De repente, a princesa se tornara a bruxa?
Pelo menos, era assim que ela se sentia.
Ninguém poderia julgar os seus motivos e apesar do amor ter a sua dose de loucura, estava preparada para pagar tal preço? Mergulhar na incerteza é arriscado e teria que ser uma decisão.
As poesias do mais puro sentimento perderam o seu valor? O poeta agora se transformava em corcunda? Ou simplesmente, ela descobrira em seu íntimo: o preconceito contra Pessoas com Deficiência (APCD)?
Bem mais sutil que o Racismo e a Homofobia, o Capacitismo era também aversão, mas com o disfarce de uma falsa compaixão, acompanhada de olhares tristes e surpresos. A pessoa de normal se passava a incapaz de realizar o que antes parecia natural. Pairava na mente inúmeros questionamentos. De esposa ou namorada se tornaria uma cuidadora? Deficiência era uma doença condenatória, uma sentença de infelicidade eterna? Seria incapaz de satisfazer uma mulher na cama ou de tornar-se pai? Como levar aos lugares ou apresentar aos pais e amigos um namorado cadeirante? Será que o medo da dificuldade de ser feliz ao lado dele, jogaria fora um amor que sempre procurou?
O poeta tinha consciência de quem era e do que era capaz. Tinha emprego, era consciente, se divertia, sonhava com o futuro, em conquistar independência financeira, pois pagava as contas da casa e sabia que se uma companheira surgisse seria para acrescentar. Diferente do que a sociedade acredita, os PcD’s podem realizar as mesmas tarefas e ter os mesmos sonhos. Não são “especiais” ou “excepcionais”, tampouco podem ser infantilizados ou reduzidos a coadjuvante de suas próprias vidas. Precisam ter oportunidade de estudo, emprego e principalmente, de vida. Não precisam de proteção especial ou favores misericordiosos, mas sim terem direito a uma vida normal. Era assim que passava a pensar o poeta. Se antes se escondia na torre como um monstro horrendo e sem valor, agora empunhava a espada da justiça com a bandeira da igualdade. O que poderia ser revolta converteu o seu coração em ativismo: a luta em defesa dos excluídos. A plataforma da dor se tornara o palco de questões menos filosóficas. O Capacitismo sente amor, desejo, tristeza, raiva, alegria e tantos outros sentimentos. Também era inteligente e capaz de ser feliz, tanto no âmbito profissional quanto emocionalmente. Assim, superava a dor do abandono a quem devotou o que havia de melhor em seu coração.

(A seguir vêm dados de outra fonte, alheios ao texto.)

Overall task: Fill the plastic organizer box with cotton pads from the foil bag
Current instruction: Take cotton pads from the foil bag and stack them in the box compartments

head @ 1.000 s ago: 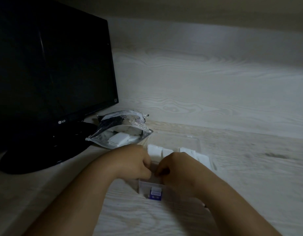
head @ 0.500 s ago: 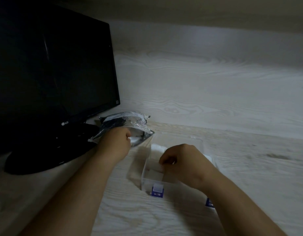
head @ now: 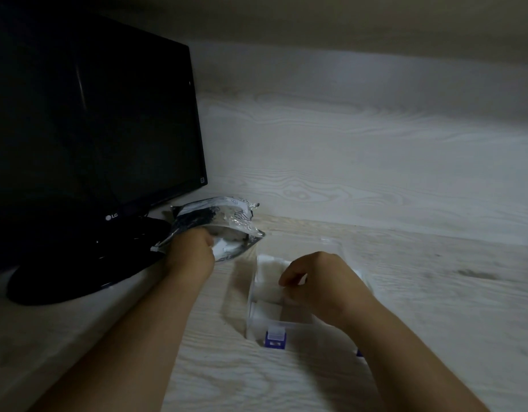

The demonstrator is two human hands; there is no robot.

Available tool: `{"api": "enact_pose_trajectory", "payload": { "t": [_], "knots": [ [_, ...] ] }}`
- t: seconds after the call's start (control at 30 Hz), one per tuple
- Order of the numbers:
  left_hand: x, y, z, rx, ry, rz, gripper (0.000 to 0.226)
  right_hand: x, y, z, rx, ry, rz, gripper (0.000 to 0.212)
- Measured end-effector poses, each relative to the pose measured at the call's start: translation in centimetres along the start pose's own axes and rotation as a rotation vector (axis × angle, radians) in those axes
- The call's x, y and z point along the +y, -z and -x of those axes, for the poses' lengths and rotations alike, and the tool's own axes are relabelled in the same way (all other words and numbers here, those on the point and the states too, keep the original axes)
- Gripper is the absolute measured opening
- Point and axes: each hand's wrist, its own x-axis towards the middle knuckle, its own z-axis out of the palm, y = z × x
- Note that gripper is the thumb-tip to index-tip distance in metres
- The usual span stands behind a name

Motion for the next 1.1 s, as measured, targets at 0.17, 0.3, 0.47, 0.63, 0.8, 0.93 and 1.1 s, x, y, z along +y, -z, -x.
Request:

Conforme os dias passavam mais o coração da princesa doía. A culpa de ter sido tão severa e medrosa a devorava e precisava de uma luz para reencontrar a paz. Assim, decidiu sair para espairecer, pois já estava enlouquecendo. Sentia falta das palavras belas pela manhã, aquelas que já estava acostumada a receber: dos poemas carinhosos e cheios de amor que alegrava suas tardes e os desejos de bons sonhos que deixavam suas noites mais leves. Mas o orgulho tomava conta de si e não a fazia mudar de atitude com quem só lhe fazia o bem. Era a adaga na alma: esperar o príncipe sem coração, desprezando o Quasímodo que lhe amava. Mas se amar é decisão, desprezar também é.